Go through the data and report each line that holds the string "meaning".

(Records from a data source)

□ □ □ □

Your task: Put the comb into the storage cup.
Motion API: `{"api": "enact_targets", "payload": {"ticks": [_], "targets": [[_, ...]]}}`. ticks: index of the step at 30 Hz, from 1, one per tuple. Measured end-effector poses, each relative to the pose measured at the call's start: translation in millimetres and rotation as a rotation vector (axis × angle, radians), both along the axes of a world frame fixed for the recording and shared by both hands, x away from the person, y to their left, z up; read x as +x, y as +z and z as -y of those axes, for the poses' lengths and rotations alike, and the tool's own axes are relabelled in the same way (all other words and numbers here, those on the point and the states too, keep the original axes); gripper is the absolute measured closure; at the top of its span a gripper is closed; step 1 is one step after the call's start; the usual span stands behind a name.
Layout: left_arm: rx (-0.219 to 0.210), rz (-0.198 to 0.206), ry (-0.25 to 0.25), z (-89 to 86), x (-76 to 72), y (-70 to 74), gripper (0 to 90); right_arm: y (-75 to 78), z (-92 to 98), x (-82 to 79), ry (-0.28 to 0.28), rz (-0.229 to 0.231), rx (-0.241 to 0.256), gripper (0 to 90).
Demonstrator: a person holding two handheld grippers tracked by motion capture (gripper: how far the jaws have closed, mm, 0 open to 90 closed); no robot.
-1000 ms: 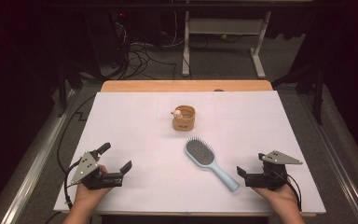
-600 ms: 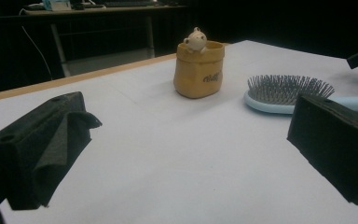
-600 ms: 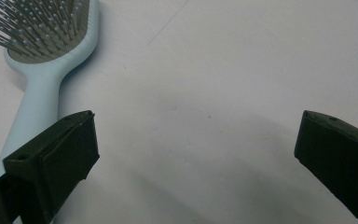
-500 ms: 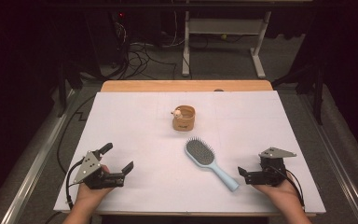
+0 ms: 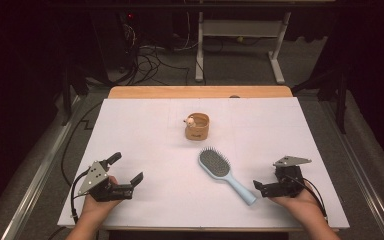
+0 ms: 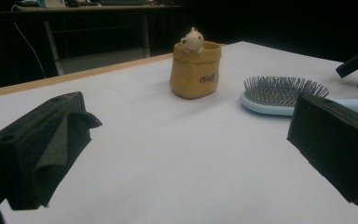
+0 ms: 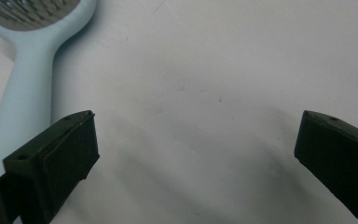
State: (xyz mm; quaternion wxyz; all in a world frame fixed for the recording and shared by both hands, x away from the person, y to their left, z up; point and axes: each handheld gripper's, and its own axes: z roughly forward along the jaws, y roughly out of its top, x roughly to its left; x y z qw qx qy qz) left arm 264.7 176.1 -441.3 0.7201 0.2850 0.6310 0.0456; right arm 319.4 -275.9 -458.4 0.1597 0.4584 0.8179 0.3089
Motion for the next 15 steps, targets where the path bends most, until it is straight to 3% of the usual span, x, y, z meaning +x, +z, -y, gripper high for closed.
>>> {"api": "enact_targets", "payload": {"ticks": [4, 7, 15], "targets": [[-0.004, -0.001, -0.003, 0.2, 0.0, 0.2, 0.2, -1.0, -1.2, 3.0, 0.005, -0.021, -0.039, 0.4], [0.011, 0.008, -0.015, 0.4, -0.5, -0.9, 0.3, 0.5, -1.5, 3.4, 0.004, -0.03, -0.046, 0.4], [-0.001, 0.006, -0.016, 1.1, -2.0, 0.5, 0.2, 5.5, -3.7, 4.4, 0.038, -0.058, -0.077, 0.6]]}}
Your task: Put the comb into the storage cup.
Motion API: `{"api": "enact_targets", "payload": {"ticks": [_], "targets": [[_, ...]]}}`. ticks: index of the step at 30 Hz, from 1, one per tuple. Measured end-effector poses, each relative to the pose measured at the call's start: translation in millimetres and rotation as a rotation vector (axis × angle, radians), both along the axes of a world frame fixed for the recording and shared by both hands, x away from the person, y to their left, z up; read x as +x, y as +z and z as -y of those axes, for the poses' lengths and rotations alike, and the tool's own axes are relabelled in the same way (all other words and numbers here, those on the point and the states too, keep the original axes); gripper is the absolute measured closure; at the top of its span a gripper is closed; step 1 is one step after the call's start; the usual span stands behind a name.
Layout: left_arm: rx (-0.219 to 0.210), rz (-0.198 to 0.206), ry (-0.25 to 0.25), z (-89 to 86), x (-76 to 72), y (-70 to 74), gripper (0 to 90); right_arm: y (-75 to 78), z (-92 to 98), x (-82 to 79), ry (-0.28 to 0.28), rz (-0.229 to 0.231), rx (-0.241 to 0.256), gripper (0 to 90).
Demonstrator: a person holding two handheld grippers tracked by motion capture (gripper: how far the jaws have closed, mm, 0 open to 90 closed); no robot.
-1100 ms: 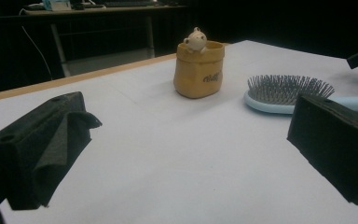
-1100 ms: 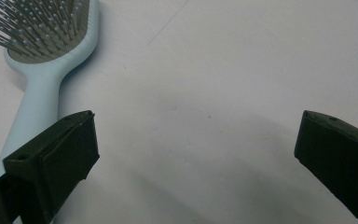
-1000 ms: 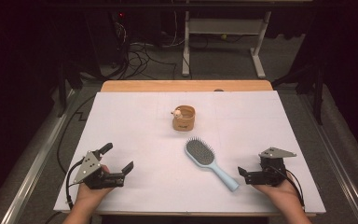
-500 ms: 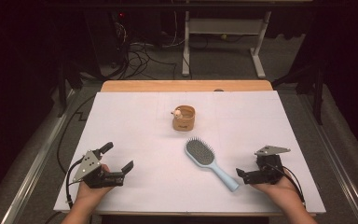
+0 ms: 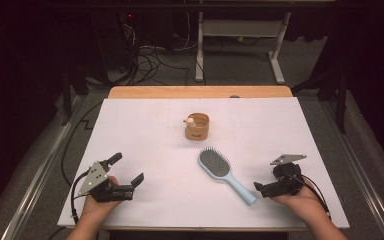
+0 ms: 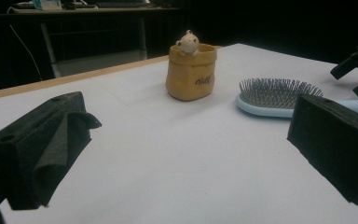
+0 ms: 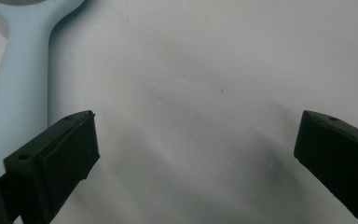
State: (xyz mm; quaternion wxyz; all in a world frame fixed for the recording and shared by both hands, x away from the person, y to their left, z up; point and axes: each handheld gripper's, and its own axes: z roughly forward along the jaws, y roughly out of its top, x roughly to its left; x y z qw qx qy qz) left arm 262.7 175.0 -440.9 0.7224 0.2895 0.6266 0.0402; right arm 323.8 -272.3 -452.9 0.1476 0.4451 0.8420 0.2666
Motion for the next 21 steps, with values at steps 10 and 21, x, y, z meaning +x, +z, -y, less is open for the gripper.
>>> {"api": "enact_targets", "payload": {"ticks": [10, 21], "targets": [[-0.003, -0.002, 0.006, -0.1, 0.5, 0.2, 0.3, 4.3, -4.7, -0.8, 0.03, -0.031, 0.008, 0.5], [-0.014, -0.008, 0.009, 0.2, -0.1, 0.9, 0.2, 22.6, -26.6, -0.2, 0.095, -0.029, 0.021, 0.5]]}}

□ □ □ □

*ANSWER SPACE*.
Motion for the next 15 steps, targets where the path bends most, until it is straight to 3% of the usual span, x, y, z meaning +x, +z, -y, gripper high for closed.
Motion for the next 21 steps, with values at steps 10 and 21, x, y, z meaning +x, +z, -y, less is open for the gripper.

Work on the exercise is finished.